Aldactazide is contraindicated in patients with anuria, acute renal insufficiency, significant impairment of renal excretory function, or hyperkalemia, and in patients who are allergic to thiazide diuretics or to other sulfonamide-derived drugs. Aldactazide may also be contraindicated in acute or severe hepatic failure.


WARNINGS

Potassium supplementation, either in the form of medication or as a diet rich in potassium, should not ordinarily be given in association with Aldactazide therapy. Excessive potassium intake may cause hyperkalemia in patients receiving Aldactazide (see Precautions section). Aldactazide should not be administered concurrently with other potassium-sparing diuretics. Spironolactone, when used with ACE inhibitors, even in the presence of a diuretic, has been associated with severe hyperkalemia. Extreme caution should be exercised when Aldactazide is given concomitantly with ACE inhibitors (see Precautions).

Sulfonamide derivatives, including thiazides, have been reported to exacerbate or activate systemic lupus erythematosus.

Spironolactone has been shown to be a tumorigen in chronic toxicity studies performed in rats, with its proliferative effects manifested on endocrine organs and the liver. In one study using 25, 75, and 250 times the usual daily human dose (2 mg/kg) there was a statistically significant dose-related increase in benign adenomas of the thyroid and testes. In female rats there was a statistically significant increase in malignant mammary tumors at the mid-dose only. In male rats there was a dose-related increase in proliferative changes in the liver. At the highest dosage level (500 mg/kg), the range of effects included hepatocytomegaly, hyperplastic nodules, and hepatocellular carcinoma; the last was not statistically significant at a value of p = 0.05. A dose-related (above 20 mg/kg/day) incidence of myelocytic leukemia was observed in rats fed daily doses of potassium canrenoate for a period of one year. In long-term (two-year) oral carcinogenicity studies of potassium canrenoate in the rat, myelocytic leukemia and hepatic, thyroid, testicular, and mammary tumors were observed. Potassium canrenoate did not produce a mutagenic effect in tests using bacteria or yeast. It did produce a positive mutagenic effect in several in vitro tests in mammalian cells following metabolic activation. In an in vivo mammalian system potassium canrenoate was not mutagenic. Canrenone and canrenoic acid are the major metabolites of potassium canrenoate. Spironolactone is also metabolized to canrenone. An increased incidence of leukemia was not observed in chronic rat toxicity studies conducted with spironolactone at doses up to 500 mg/kg/day.


PRECAUTIONS

Patients receiving Aldactazide therapy should be carefully evaluated for possible disturbances of fluid and electrolyte balance.
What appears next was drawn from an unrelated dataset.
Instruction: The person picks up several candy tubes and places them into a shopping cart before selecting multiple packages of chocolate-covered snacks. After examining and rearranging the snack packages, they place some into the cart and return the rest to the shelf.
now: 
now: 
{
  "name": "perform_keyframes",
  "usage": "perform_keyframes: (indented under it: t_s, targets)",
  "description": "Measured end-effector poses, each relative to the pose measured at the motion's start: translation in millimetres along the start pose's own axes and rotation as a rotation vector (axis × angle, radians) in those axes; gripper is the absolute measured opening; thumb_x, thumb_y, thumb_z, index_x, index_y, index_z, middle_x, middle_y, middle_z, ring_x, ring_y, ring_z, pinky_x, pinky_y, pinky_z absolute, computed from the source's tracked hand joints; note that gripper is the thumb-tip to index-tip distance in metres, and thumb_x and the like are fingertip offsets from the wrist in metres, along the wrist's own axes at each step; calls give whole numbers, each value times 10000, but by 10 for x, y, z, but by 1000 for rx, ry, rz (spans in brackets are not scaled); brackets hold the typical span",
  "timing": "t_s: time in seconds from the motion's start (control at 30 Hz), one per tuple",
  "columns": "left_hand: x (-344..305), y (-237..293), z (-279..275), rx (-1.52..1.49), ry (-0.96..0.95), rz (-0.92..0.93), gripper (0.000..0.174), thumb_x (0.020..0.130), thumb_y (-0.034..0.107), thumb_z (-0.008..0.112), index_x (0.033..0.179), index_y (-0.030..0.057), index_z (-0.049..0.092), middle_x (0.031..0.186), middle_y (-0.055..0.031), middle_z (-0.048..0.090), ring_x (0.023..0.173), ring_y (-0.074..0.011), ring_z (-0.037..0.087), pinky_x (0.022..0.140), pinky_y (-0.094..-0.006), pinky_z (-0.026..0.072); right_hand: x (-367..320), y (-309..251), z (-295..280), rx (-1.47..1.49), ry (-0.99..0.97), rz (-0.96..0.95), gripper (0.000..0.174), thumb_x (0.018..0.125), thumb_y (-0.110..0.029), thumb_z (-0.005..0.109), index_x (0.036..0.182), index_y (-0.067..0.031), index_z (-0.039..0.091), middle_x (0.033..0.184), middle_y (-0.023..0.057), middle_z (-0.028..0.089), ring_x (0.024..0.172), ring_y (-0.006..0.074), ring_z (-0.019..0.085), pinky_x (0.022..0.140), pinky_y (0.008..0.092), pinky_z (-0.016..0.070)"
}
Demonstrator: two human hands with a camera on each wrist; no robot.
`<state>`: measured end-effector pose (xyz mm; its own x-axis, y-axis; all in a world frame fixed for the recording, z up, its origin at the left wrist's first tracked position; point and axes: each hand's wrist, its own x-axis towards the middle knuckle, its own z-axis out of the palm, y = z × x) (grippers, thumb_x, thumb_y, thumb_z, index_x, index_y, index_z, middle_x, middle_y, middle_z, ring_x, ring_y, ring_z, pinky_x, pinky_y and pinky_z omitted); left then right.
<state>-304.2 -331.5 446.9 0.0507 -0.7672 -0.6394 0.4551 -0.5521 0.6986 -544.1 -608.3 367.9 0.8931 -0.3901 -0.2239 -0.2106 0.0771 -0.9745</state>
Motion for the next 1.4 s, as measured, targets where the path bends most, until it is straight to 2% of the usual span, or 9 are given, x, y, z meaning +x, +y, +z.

Hyperkalemia may occur in patients with impaired renal function or excessive potassium intake and can cause cardiac irregularities, which may be fatal. Consequently, no potassium supplement should ordinarily be given with Aldactazide. Hyperkalemia can be treated promptly by the rapid intravenous administration of glucose (20% to 50%) and regular insulin, using 0.25 to 0.5 units of insulin per gram of glucose. This is a temporary measure to be repeated as required. Aldactazide use should be discontinued and potassium intake (including dietary potassium) restricted.

Hypokalemia may develop as a result of profound diuresis, particularly when Aldactazide is used concomitantly with loop diuretics, glucocorticoids, or ACTH. Hypokalemia may exaggerate the effects of digitalis therapy. Potassium depletion may induce signs of digitalis intoxication at previously tolerated dosage levels.
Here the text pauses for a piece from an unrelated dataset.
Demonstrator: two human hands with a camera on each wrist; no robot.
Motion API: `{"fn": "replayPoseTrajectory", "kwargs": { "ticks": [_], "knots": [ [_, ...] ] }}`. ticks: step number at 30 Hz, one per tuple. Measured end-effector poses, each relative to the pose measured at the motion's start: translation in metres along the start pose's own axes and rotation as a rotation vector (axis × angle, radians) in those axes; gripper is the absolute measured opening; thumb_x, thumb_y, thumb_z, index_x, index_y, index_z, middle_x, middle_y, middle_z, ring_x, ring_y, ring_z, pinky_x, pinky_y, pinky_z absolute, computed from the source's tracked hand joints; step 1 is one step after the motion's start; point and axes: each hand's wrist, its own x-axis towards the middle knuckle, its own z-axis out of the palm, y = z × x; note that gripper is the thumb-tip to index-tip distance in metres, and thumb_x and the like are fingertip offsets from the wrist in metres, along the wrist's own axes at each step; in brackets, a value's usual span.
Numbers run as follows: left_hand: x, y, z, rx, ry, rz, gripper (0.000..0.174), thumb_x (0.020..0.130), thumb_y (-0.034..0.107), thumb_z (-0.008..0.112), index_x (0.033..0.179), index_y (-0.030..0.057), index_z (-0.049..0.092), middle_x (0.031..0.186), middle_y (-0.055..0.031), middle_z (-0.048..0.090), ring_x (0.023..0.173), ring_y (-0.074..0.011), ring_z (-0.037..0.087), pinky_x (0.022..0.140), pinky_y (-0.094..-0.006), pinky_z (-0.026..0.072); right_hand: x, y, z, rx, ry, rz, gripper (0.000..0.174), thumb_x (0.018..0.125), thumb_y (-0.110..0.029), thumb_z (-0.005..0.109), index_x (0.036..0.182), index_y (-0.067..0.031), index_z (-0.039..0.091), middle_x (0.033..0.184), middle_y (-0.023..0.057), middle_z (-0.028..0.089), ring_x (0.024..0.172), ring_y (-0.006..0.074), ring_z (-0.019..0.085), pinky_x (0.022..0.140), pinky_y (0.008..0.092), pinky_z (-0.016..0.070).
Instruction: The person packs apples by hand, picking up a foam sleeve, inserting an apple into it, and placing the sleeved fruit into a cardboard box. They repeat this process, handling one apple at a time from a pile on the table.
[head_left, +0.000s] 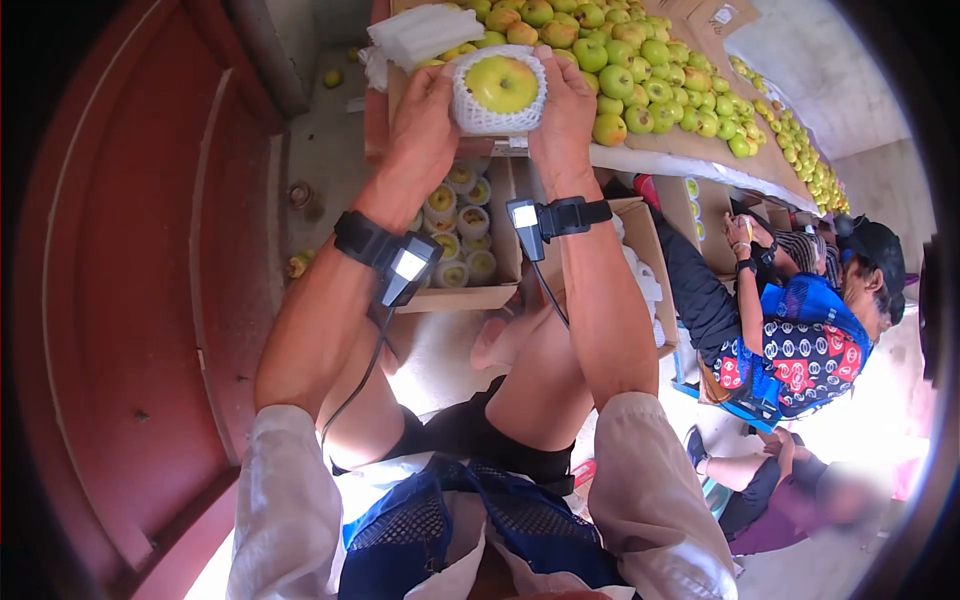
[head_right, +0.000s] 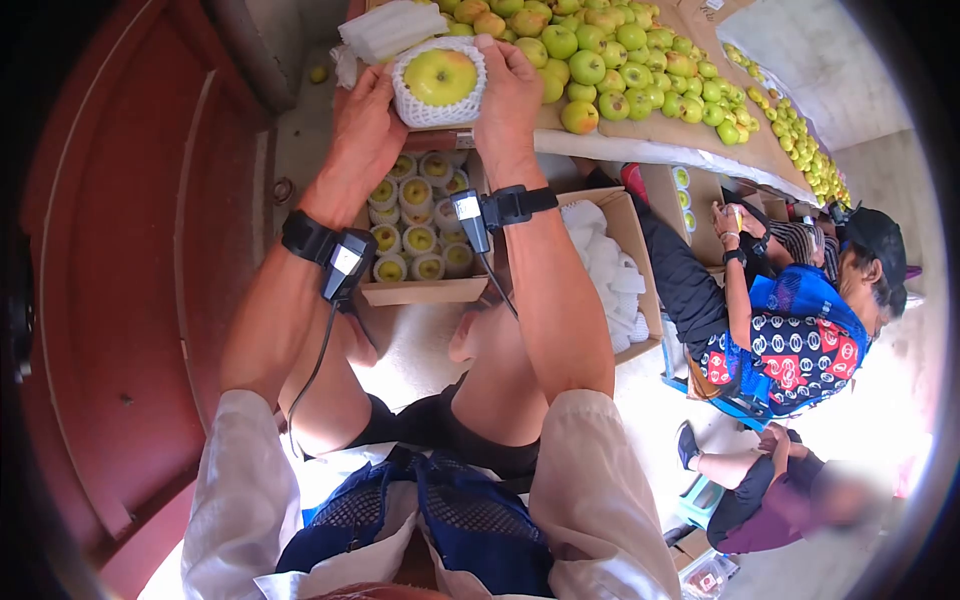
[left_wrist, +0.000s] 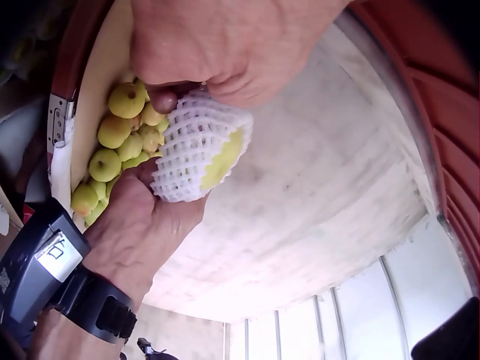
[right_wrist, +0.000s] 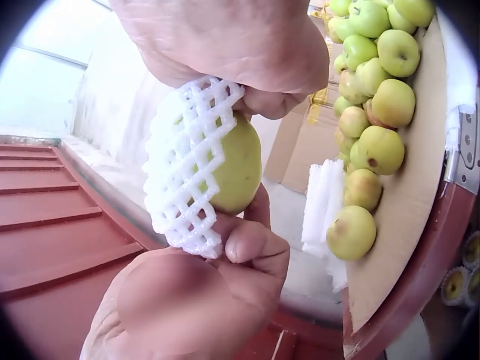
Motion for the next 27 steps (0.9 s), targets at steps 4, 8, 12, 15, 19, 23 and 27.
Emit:
{"fn": "replayPoseTrajectory", "kwargs": {
  "ticks": [4, 8, 12, 15, 19, 23, 27],
  "knots": [
    [-0.004, -0.001, 0.003, -0.043, 0.021, -0.008, 0.026, 0.109, 0.019, 0.043, 0.127, 0.0026, 0.052, 0.13, -0.0078, 0.06, 0.119, -0.0166, 0.059, 0.107, -0.0327, 0.0491, 0.001, 0.004, -0.002, 0.091, 0.044, 0.052, 0.015, 0.098, -0.015, 0.068, 0.099, 0.0, 0.066, 0.095, 0.0066, 0.07, 0.084, 0.0141, 0.066, 0.076, 0.0277, 0.0559],
    [-0.006, -0.004, 0.005, -0.086, 0.026, -0.024, 0.025, 0.11, 0.018, 0.042, 0.127, 0.0023, 0.051, 0.13, -0.0082, 0.059, 0.118, -0.0169, 0.059, 0.107, -0.0332, 0.0493, 0.0, 0.002, 0.0, 0.223, 0.032, 0.108, 0.016, 0.1, -0.014, 0.064, 0.104, 0.0006, 0.064, 0.1, 0.0096, 0.07, 0.088, 0.0179, 0.068, 0.081, 0.0308, 0.0566],
    [-0.006, -0.007, 0.008, 0.026, 0.062, 0.011, 0.026, 0.11, 0.019, 0.04, 0.127, 0.0024, 0.051, 0.126, -0.0076, 0.06, 0.114, -0.0164, 0.06, 0.102, -0.0329, 0.0507, 0.0, 0.004, 0.0, 0.289, 0.053, 0.111, 0.017, 0.095, -0.015, 0.071, 0.102, -0.0015, 0.064, 0.092, 0.0049, 0.068, 0.082, 0.0139, 0.065, 0.074, 0.0275, 0.054],
    [-0.004, -0.012, 0.005, 0.3, 0.131, 0.058, 0.029, 0.111, 0.022, 0.037, 0.125, 0.0019, 0.053, 0.121, -0.0064, 0.061, 0.107, -0.0142, 0.06, 0.093, -0.0316, 0.0512, -0.001, 0.008, -0.002, 0.244, 0.083, 0.083, 0.017, 0.094, -0.014, 0.071, 0.103, -0.0007, 0.064, 0.093, 0.0052, 0.068, 0.083, 0.0145, 0.065, 0.075, 0.0278, 0.0539],
    [0.0, -0.013, -0.003, 0.59, 0.216, 0.175, 0.032, 0.11, 0.025, 0.037, 0.121, 0.0022, 0.057, 0.112, -0.0042, 0.063, 0.098, -0.0098, 0.057, 0.08, -0.0291, 0.0483, -0.006, 0.006, 0.003, 0.249, 0.068, 0.055, 0.018, 0.093, -0.013, 0.071, 0.104, 0.0005, 0.065, 0.093, 0.0052, 0.068, 0.084, 0.0146, 0.064, 0.077, 0.0283, 0.0532],
    [0.003, -0.012, -0.007, 0.437, 0.206, 0.122, 0.03, 0.107, 0.024, 0.044, 0.127, 0.0081, 0.06, 0.116, -0.0004, 0.064, 0.098, -0.0088, 0.059, 0.078, -0.0265, 0.0455, -0.016, -0.002, 0.01, 0.194, 0.1, -0.017, 0.023, 0.094, -0.013, 0.069, 0.111, 0.0015, 0.064, 0.096, 0.0083, 0.068, 0.087, 0.0163, 0.065, 0.078, 0.0286, 0.0533],
    [-0.009, 0.001, 0.006, 0.243, 0.081, -0.017, 0.036, 0.105, 0.018, 0.047, 0.137, 0.0017, 0.051, 0.137, -0.0098, 0.056, 0.123, -0.0204, 0.057, 0.105, -0.0395, 0.0476, -0.02, -0.005, 0.016, 0.138, 0.115, -0.098, 0.017, 0.093, -0.01, 0.068, 0.105, 0.0017, 0.063, 0.092, 0.0054, 0.066, 0.083, 0.0123, 0.062, 0.075, 0.0273, 0.0513]
  ]
}}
Concomitant administration of potassium-sparing diuretics and ACE inhibitors or indomethacin has been associated with severe hyperkalemia.

Warning signs of possible fluid and electrolyte imbalance include dryness of the mouth, thirst, weakness, lethargy, drowsiness, restlessness, muscle pains or cramps, muscular fatigue, hypotension, oliguria, tachycardia, and gastrointestinal symptoms.
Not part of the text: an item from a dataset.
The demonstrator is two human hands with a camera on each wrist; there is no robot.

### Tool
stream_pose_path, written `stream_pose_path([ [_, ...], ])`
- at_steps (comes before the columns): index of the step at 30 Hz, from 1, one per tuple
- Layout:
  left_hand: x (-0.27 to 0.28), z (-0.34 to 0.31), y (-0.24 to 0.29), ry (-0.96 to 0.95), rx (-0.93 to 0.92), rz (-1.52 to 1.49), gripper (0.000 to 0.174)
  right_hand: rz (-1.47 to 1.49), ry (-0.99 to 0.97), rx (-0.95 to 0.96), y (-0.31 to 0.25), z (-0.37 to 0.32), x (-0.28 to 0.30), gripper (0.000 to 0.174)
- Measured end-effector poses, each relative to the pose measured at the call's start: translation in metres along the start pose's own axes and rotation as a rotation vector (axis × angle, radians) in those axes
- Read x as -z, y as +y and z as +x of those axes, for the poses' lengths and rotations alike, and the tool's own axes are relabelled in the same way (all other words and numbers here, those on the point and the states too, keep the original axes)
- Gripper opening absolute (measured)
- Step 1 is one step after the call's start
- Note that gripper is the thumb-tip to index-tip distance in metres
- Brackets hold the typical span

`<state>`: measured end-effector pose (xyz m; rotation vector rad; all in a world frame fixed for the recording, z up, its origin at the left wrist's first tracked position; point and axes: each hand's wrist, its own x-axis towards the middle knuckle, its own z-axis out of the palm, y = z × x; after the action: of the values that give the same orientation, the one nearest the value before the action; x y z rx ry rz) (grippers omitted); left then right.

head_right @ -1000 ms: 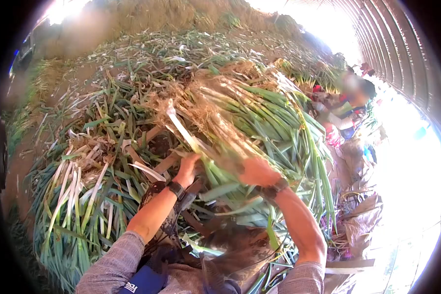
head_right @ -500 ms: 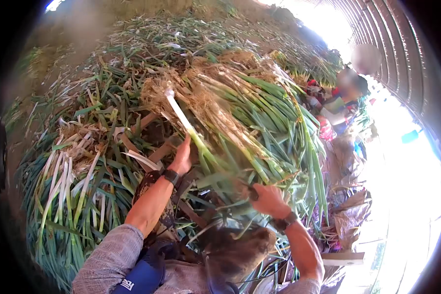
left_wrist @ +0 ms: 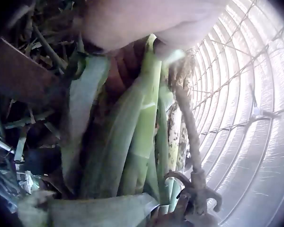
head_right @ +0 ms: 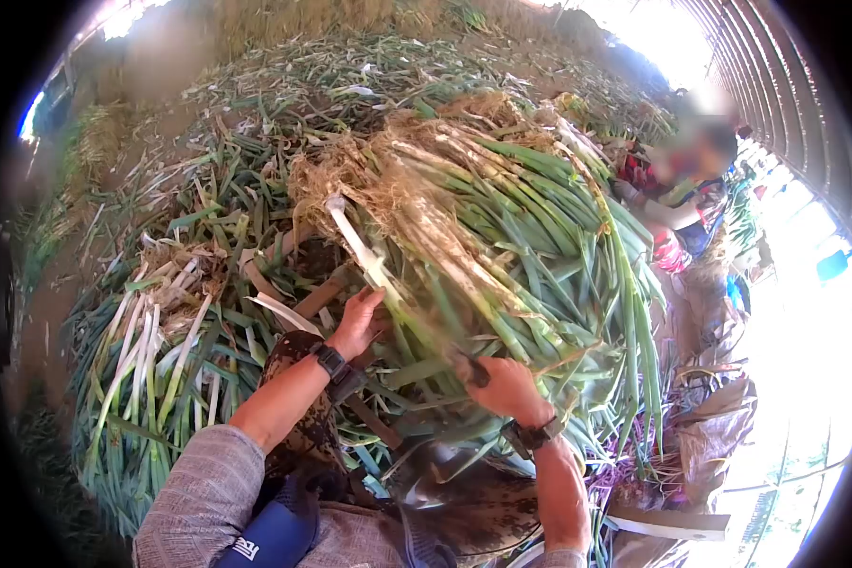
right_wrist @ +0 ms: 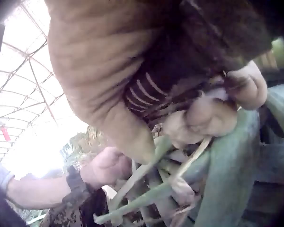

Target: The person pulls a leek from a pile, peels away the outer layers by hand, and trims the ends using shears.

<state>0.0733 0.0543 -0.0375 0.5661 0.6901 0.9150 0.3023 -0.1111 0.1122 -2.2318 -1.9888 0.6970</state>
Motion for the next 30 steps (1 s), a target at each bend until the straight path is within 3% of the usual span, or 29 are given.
stream_pose_path([
  [5, 0.026, 0.020, -0.012, 0.091, -0.017, -0.035, 0.029, 0.114, 0.028, 0.031, 0.013, 0.008, -0.019, 0.042],
  [7, 0.039, 0.029, -0.016, 0.423, -0.324, 0.698, 0.027, 0.053, -0.047, 0.035, 0.013, 0.007, -0.020, 0.045],
  [8, 0.068, 0.052, -0.039, 0.551, -0.502, 0.762, 0.028, 0.059, -0.047, 0.029, 0.015, 0.004, -0.023, 0.045],
  [9, 0.064, 0.048, -0.036, 0.550, -0.500, 0.768, 0.028, 0.040, -0.005, 0.054, 0.017, 0.004, -0.027, 0.042],
  [11, 0.048, 0.034, -0.012, 0.722, -0.497, 0.981, 0.035, 0.027, 0.043, 0.088, 0.016, 0.005, -0.031, 0.039],
  [13, 0.056, 0.039, -0.010, 0.716, -0.455, 0.940, 0.040, 0.030, 0.037, 0.071, 0.014, 0.006, -0.030, 0.040],
  [15, 0.066, 0.049, -0.003, 0.512, -0.388, 0.631, 0.047, 0.006, -0.013, 0.069, 0.010, 0.008, -0.025, 0.039],
  [19, 0.079, 0.071, -0.003, 0.503, -0.349, 0.713, 0.052, -0.049, -0.096, 0.058, 0.012, 0.012, -0.030, 0.047],
  [21, 0.096, 0.084, -0.012, 0.646, -0.410, 0.819, 0.047, -0.044, -0.084, 0.065, 0.010, 0.010, -0.029, 0.048],
  [22, 0.053, 0.046, 0.019, 0.596, -0.276, 0.775, 0.043, -0.039, -0.073, 0.071, 0.009, 0.008, -0.029, 0.048],
  [23, 0.060, 0.048, 0.017, 0.598, -0.271, 0.777, 0.043, -0.036, -0.078, 0.069, 0.009, 0.008, -0.030, 0.048],
  [25, 0.061, 0.046, 0.023, 0.462, -0.201, 0.427, 0.035, 0.001, -0.047, 0.046, 0.010, 0.009, -0.029, 0.050],
  [26, 0.063, 0.041, 0.025, 0.391, -0.058, 0.321, 0.028, 0.000, -0.047, 0.047, 0.008, 0.009, -0.028, 0.050],
  [27, 0.061, 0.038, 0.023, 0.391, -0.058, 0.320, 0.028, 0.038, -0.045, 0.018, 0.005, 0.008, -0.026, 0.050],
  [30, 0.054, 0.034, 0.014, 0.091, -0.094, 0.061, 0.027, 0.114, -0.041, -0.039, -0.001, 0.007, -0.025, 0.049],
])
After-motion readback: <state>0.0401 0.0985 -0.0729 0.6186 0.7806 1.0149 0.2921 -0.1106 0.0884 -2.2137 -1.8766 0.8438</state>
Aldactazide therapy may cause a transient elevation of BUN. This appears to represent a concentration phenomenon rather than renal toxicity, since the BUN level returns to normal after use of Aldactazide is discontinued. Progressive elevation of BUN is suggestive of the presence of preexisting renal impairment.

Reversible hyperchloremic metabolic acidosis, usually in association with hyperkalemia, has been reported to occur in some patients with decompensated hepatic cirrhosis, even in the presence of normal renal function.

Dilutional hyponatremia, manifested by dryness of the mouth, thirst, lethargy, and drowsiness, and confirmed by a low serum sodium level, may be induced, especially when Aldactazide is administered in combination with other diuretics. A true low-salt syndrome may rarely develop with Aldactazide therapy and may be manifested by increasing mental confusion similar to that observed with hepatic coma. This syndrome is differentiated from dilutional hyponatremia in that it does not occur with obvious fluid retention. Its treatment requires that diuretic therapy be discontinued and sodium administered.

Gynecomastia may develop in association with the use of spironolactone; physicians should be alert to its possible onset. The development of gynecomastia appears to be related to both dosage level and duration of therapy and is normally reversible when Aldactazide is discontinued. In rare instances some breast enlargement may persist when Aldactazide is discontinued.

Thiazides have been demonstrated to alter the metabolism of uric acid and carbohydrates, with possible development of hyperuricemia, gout, and decreased glucose tolerance. Thiazides may temporarily exaggerate abnormalities of glucose metabolism in diabetic patients or cause abnormalities to appear in patients with latent diabetes.

The antihypertensive effects of hydrochlorothiazide may be enhanced in patients who have undergone sympathectomy.

Pathologic changes in the parathyroid gland with hypercalcemia and hypophosphatemia have been observed in patients on prolonged thiazide therapy. Thiazides may also decrease serum PBI levels without evidence of alteration of thyroid function.

A determination of serum electrolytes to detect possible electrolyte imbalance should be performed at periodic intervals.

Both spironolactone and hydrochlorothiazide reduce the vascular responsiveness to norepinephrine. Therefore, caution should be exercised in the management of patients subjected to regional or general anesthesia while they are being treated with Aldactazide. Thiazides may also increase the responsiveness to tubocurarine.

Spironolactone has been shown to increase the half-life of digoxin. This may result in increased serum digoxin levels and subsequent digitalis toxicity. It may be necessary to reduce the maintenance and digitalization doses when spironolactone is administered, and the patient should be carefully monitored to avoid over- or underdigitalization.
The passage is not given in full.